Is the $_GET variable not automatically created when a query string is sent, though?  

PHP is simply used to process the data that the variable contains.  Or, have I misunderstood.

Now, to the further strategy.  The model that I want to use is the one that you taught me when I wanted to view the PHP source code of one page by clicking on a link contained in another page.  In other words, click on a link on one page, send a query to another page, receive the query, make a choice with a SWITCH statement and display the desired page of code in the same window that was once filled with PHP code containing the SWITCH page .  This time, however, rather than displaying PHP code I want to display the contents of an HTML page.

Where I am unclear is how best to display the contents of the HTML document as content in another HTML page.  The destination for the content is the main section of the following page http://www.grammarcaptive.com/podcast_dev_copy.html.  Now, I have filled such space in the past by a variety of means including:

1) Hiding content already on the page and then making it appear.

2) Replacing it with a portion of another page that I have fetched with the Javascript .load( ) method.

3) Replacing swapping the content of an iframe.  
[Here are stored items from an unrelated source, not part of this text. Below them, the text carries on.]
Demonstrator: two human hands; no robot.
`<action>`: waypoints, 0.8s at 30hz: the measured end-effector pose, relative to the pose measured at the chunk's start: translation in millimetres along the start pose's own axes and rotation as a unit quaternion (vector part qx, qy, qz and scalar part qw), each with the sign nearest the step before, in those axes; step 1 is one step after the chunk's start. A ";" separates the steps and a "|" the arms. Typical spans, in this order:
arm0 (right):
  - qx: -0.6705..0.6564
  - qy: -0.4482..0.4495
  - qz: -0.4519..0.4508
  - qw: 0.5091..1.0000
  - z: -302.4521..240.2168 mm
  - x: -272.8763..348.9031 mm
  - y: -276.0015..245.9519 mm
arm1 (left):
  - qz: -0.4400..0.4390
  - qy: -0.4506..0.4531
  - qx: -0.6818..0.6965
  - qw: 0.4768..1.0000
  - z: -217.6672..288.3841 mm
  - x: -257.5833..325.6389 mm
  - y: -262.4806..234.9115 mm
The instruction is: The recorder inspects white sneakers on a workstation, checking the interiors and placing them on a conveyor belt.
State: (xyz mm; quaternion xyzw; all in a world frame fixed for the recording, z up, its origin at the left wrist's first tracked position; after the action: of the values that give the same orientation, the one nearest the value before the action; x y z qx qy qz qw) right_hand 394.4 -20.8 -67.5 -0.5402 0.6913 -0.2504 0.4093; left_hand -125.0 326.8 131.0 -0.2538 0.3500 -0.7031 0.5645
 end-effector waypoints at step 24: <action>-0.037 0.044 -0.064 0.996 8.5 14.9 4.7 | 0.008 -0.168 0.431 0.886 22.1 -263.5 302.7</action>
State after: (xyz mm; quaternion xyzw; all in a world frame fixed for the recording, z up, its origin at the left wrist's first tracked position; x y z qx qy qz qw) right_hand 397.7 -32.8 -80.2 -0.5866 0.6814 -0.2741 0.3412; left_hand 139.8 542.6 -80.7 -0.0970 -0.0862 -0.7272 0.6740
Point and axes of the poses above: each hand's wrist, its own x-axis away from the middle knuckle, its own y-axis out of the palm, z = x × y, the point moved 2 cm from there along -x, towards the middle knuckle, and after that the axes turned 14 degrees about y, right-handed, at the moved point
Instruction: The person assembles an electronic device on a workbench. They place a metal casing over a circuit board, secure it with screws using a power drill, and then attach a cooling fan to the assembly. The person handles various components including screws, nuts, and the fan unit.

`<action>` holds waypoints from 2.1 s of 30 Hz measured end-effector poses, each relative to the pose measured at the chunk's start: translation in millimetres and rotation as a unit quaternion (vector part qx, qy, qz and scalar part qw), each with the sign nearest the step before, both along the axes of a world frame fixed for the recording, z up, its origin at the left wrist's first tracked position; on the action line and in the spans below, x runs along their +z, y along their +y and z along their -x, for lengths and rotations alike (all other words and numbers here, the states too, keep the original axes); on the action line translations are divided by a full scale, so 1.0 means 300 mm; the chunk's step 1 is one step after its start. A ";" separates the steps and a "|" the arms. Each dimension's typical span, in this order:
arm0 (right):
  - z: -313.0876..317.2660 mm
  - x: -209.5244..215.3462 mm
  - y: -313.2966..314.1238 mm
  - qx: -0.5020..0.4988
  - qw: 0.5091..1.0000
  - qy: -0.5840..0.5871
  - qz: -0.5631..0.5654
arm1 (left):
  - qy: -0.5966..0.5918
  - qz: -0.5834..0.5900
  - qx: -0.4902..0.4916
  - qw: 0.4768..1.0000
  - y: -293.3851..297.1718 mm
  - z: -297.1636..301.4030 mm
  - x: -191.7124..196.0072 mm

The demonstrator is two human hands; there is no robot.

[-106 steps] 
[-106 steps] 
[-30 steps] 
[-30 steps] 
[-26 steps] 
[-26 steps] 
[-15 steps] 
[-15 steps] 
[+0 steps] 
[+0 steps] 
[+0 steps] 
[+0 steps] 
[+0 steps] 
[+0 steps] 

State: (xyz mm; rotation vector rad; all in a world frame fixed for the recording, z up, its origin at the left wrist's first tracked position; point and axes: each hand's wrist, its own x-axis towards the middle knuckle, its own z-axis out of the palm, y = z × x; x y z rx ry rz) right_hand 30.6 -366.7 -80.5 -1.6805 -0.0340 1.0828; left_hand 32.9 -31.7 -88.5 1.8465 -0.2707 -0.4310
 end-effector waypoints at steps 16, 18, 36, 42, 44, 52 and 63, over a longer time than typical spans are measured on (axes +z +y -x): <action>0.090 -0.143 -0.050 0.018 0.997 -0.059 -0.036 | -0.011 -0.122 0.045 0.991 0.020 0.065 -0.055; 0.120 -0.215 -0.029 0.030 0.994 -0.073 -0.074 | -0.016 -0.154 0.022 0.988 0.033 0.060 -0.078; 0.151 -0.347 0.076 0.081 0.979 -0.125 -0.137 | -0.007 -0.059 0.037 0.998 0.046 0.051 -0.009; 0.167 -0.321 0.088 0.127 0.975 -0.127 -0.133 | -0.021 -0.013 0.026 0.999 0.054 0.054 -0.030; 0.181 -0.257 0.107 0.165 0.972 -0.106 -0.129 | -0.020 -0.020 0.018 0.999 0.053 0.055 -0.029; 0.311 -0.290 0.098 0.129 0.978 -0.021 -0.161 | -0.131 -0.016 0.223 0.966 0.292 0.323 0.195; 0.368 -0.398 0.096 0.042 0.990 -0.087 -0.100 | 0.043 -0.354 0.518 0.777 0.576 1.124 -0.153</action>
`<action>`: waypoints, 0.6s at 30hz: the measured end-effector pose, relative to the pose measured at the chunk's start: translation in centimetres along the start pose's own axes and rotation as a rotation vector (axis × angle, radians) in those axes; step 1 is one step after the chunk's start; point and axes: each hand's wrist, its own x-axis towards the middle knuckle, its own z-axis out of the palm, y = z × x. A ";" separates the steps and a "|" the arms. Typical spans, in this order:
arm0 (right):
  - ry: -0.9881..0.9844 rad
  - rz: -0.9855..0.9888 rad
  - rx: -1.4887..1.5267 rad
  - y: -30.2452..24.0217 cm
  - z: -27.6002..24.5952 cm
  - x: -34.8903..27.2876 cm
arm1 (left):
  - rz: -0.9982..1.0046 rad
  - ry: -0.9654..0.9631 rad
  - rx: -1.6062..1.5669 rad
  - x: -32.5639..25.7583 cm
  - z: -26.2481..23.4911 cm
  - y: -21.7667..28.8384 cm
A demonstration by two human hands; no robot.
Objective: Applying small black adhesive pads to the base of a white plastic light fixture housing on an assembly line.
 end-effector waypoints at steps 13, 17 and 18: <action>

Of these three approaches I prefer number two, because I fill the section with whatever I want. The problem, as I imagine it, occurs, when I try to automate the process.   Using an iframe would be easy, because the iframe would simply fill with the content generated from HTTP query.  But, the procedure would only work so long as the page that receives the query and the iframe itself were present when the query were made.  What would happen, if the page were filled with something else when the query is made.

Also  clicking on a link hosted on someone else's page would automatically force a new page to open.  I would not want my user to be opened to the same page twice.

Can you help me think this through.  Have a provided enough information?